The Higgs boson is delightfully stirring the mud puddle in the astrophysics community even after found! Instead of clearing everything up, now more questions have to be asked.
British cosmologists are puzzled: they predict that the universe should not have lasted for more than a second. This startling conclusion is the result of combining the latest observations of the sky with the recent discovery of the Higgs boson. Robert Hogan of King's College London (KCL) presents the new research on June 24 at the Royal Astronomical Society's National Astronomy Meeting in Portsmouth.
The controversy seems to be about one of the predictions of BICEP2 allegedly being observed, and if so, Robert Hogan seems to think that if they did see this effect, then the universe would not exist today, it would have went straight to 'Big Crunch' right after the 'Big Bang'.
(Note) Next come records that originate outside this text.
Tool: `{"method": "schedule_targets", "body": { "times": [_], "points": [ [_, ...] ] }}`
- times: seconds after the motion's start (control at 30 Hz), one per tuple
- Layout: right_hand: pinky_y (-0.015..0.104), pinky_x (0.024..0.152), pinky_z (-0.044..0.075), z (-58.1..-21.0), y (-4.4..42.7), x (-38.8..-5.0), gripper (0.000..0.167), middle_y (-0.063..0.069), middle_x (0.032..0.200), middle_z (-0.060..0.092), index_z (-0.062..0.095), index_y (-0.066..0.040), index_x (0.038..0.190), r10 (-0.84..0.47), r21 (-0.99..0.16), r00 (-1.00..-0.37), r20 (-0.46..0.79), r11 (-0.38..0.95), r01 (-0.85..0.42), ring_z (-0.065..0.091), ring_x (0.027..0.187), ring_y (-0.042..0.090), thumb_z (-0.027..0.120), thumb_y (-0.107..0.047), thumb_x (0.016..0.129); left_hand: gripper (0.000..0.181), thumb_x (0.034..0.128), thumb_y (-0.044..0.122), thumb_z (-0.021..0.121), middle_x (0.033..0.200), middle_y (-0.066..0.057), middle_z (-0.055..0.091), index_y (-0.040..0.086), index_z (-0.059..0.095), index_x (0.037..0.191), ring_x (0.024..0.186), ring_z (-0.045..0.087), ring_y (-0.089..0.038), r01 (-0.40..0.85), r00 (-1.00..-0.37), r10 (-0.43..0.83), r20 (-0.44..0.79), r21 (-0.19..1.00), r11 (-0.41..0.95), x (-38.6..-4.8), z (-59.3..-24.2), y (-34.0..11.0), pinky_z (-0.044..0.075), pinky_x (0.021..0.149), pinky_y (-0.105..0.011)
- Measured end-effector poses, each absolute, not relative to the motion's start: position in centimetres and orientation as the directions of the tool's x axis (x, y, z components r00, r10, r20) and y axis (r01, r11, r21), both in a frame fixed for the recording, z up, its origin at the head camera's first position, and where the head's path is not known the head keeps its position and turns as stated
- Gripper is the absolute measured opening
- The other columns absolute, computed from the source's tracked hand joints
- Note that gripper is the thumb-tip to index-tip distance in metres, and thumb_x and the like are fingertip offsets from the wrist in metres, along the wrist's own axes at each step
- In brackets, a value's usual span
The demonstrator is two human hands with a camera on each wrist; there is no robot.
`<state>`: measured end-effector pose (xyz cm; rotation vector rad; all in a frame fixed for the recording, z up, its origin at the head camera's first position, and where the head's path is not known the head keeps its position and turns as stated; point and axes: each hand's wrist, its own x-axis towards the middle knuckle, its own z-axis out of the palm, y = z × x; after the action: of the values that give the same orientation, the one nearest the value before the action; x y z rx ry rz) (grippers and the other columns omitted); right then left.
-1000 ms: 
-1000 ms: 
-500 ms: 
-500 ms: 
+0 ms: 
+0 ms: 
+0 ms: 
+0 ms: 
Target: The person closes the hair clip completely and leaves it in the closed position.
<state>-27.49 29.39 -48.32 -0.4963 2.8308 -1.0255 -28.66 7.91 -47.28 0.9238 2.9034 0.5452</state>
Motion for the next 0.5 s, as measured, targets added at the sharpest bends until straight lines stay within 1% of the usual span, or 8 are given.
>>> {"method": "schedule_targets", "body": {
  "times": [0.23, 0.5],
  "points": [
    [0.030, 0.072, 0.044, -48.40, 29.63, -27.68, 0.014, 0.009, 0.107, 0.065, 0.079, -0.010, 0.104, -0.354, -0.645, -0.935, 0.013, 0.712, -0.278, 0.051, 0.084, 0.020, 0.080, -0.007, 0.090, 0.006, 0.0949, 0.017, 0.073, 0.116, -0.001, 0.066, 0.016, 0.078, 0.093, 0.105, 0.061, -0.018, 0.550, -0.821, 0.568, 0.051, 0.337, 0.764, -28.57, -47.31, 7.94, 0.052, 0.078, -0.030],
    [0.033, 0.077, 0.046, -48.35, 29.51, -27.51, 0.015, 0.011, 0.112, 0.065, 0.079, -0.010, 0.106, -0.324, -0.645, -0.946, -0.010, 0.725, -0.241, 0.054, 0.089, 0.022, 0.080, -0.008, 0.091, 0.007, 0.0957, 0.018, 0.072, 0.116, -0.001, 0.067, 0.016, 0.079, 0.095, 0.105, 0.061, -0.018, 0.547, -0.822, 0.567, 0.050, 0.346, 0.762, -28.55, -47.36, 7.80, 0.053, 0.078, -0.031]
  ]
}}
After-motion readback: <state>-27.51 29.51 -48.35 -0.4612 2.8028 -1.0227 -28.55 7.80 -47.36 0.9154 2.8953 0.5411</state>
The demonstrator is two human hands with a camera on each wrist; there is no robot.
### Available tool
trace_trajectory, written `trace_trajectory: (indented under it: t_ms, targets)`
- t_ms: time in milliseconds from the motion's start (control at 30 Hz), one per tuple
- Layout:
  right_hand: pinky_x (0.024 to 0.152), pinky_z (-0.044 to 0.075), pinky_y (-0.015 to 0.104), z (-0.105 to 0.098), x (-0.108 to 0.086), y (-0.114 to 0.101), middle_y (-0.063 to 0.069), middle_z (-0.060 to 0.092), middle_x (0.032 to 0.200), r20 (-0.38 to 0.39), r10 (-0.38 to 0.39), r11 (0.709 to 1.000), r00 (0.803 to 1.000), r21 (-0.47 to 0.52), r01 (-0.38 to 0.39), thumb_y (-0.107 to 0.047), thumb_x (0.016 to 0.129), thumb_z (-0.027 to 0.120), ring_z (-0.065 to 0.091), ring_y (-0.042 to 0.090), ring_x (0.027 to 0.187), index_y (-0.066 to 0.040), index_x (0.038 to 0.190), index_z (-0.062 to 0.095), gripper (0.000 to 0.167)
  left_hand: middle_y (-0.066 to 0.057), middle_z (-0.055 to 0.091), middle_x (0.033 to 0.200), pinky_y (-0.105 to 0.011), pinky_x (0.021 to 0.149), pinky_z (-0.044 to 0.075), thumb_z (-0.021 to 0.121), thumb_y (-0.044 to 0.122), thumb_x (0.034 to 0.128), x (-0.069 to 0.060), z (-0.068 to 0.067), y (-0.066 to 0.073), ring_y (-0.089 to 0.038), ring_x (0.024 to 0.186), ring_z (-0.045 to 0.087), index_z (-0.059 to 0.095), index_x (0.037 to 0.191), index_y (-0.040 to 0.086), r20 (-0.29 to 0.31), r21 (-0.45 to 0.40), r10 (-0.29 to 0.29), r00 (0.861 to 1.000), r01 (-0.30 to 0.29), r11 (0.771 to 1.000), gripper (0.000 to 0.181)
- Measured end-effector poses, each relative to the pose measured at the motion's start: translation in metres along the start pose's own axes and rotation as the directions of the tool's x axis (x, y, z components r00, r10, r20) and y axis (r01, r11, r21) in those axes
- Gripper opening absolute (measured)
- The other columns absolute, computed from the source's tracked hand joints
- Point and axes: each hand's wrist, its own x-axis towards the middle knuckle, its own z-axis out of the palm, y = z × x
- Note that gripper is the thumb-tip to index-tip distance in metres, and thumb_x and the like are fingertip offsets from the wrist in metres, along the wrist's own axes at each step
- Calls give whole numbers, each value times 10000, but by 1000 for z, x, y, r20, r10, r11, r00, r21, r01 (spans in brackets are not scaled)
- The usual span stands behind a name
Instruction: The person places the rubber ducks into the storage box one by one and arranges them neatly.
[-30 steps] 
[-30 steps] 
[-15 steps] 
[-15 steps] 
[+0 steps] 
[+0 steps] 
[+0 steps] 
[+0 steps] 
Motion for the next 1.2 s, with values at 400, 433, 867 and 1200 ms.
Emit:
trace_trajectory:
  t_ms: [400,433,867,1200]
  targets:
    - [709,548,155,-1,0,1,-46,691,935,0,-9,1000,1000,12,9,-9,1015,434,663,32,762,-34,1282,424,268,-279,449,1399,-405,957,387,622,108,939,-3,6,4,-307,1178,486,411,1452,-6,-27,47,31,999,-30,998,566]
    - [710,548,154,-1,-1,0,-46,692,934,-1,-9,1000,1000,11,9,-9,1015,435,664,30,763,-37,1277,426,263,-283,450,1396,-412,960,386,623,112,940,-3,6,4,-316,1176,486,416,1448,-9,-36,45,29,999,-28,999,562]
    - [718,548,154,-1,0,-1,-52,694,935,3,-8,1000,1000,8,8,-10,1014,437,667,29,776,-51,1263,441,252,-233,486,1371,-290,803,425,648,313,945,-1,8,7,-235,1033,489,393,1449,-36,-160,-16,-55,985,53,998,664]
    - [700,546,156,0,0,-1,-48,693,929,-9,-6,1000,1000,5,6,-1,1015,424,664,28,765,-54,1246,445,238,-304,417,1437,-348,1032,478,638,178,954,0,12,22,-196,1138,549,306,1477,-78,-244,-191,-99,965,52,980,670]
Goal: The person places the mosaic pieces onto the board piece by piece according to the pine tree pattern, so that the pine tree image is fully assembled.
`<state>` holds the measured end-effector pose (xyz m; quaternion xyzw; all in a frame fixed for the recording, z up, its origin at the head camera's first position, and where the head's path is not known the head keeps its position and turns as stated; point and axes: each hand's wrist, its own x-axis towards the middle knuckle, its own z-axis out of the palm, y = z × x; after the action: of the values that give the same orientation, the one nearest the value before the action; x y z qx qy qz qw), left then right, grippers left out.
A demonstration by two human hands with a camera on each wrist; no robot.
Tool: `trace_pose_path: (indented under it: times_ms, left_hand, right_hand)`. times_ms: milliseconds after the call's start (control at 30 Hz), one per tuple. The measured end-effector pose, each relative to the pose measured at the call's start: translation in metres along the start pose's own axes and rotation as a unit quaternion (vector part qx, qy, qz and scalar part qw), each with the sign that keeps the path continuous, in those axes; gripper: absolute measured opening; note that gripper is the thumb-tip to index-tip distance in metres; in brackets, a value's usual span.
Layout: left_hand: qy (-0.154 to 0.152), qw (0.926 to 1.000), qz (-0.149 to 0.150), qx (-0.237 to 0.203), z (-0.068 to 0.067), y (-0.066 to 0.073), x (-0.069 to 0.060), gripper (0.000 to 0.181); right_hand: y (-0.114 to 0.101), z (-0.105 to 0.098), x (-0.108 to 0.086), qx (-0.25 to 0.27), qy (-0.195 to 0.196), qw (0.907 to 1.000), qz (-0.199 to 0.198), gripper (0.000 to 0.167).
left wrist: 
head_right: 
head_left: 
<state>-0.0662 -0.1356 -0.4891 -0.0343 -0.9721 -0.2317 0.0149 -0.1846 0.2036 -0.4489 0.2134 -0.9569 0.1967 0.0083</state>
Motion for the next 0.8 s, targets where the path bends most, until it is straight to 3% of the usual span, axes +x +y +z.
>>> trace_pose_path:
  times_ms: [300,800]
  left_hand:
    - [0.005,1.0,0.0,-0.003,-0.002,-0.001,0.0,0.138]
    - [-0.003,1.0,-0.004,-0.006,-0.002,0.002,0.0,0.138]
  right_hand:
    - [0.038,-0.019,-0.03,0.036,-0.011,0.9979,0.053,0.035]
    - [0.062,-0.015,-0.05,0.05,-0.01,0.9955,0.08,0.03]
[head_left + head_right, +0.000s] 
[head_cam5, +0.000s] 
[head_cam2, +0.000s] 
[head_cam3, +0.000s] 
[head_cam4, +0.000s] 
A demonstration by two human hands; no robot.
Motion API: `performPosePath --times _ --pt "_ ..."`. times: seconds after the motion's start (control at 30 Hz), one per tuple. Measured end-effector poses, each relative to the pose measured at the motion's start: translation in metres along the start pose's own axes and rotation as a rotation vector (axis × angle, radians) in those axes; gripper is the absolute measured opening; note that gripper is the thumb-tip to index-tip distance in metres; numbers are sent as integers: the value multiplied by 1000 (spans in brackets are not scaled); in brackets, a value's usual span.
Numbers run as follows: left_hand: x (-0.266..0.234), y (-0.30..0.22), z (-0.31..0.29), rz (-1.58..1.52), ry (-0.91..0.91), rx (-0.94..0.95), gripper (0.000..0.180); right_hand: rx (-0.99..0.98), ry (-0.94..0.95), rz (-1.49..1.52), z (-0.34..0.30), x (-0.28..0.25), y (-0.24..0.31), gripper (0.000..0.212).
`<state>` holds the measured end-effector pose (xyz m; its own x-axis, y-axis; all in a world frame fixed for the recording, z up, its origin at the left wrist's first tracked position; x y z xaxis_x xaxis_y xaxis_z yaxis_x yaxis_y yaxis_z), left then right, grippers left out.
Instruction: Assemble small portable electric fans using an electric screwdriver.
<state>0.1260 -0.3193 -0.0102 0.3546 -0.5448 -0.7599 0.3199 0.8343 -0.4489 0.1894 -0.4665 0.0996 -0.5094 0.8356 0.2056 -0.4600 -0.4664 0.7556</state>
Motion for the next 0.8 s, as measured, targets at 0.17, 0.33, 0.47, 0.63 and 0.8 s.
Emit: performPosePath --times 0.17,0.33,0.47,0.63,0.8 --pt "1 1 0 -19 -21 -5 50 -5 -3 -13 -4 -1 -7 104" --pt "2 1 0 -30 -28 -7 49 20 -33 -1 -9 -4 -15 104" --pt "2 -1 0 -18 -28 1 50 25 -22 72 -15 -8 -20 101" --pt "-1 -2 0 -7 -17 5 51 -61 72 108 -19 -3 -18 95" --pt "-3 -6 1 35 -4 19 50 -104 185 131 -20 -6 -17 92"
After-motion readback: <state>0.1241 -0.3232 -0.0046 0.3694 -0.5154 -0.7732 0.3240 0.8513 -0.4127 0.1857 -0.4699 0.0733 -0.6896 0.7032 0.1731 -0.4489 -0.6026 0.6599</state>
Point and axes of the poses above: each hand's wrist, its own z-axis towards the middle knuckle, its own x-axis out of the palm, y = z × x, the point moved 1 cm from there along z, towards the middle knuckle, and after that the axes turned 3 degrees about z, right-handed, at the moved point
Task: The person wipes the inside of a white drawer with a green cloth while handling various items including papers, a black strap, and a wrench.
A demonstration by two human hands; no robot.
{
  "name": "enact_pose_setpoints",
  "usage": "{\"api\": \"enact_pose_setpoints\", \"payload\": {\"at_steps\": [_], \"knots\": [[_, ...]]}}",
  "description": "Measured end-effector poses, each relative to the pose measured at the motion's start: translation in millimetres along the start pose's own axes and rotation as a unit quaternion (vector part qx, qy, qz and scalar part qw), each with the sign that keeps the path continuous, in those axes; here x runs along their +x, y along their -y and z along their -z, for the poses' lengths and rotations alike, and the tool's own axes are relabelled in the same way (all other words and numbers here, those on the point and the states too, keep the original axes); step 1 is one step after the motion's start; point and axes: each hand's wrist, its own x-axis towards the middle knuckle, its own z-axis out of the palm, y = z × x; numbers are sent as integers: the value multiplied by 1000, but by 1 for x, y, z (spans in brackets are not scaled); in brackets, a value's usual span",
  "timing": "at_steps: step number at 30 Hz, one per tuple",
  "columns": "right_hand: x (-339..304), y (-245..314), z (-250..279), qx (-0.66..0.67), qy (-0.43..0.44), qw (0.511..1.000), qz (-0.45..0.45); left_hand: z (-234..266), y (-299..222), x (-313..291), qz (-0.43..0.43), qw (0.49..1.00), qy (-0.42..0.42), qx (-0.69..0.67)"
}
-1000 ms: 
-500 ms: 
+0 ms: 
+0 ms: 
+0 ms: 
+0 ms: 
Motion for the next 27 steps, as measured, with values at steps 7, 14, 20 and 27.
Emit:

Pop the corn, this may be a good one!
(Score: 0) by Anonymous Coward on Wednesday June 25 2014, @12:24PM
So the universe would have been kicked into the deeper valley? Well, kicking is a random process, right? So there's a, however slim, chance for the universe to end up in the higher valley, right?
Then there are at least two simple solutions to this problem:
Solution 1: There was not just one big bang, but myriads of them. With enough tries, even the most improbable event will happen. So we live in the lucky universe (or one of the lucky universes) that survived.
Solution 2: Almost the same, but without the need of more than one big bang: If many worlds is true, then there should have been, with certainty, one branch of reality which ended up in the higher valley. Since the lower valley branches collapsed away, the higher valley branch survived.
Of course, there's always also the most probable
Solution 3: We don't yet know everything about the universe, and if we had the final theory of everything, we'd find that we indeed live in the deepest valley, or maybe even that there is only one valley and the universe had no choice anyway. Assuming in that ultimate theory it actually still makes sense to speak of such valleys to begin with.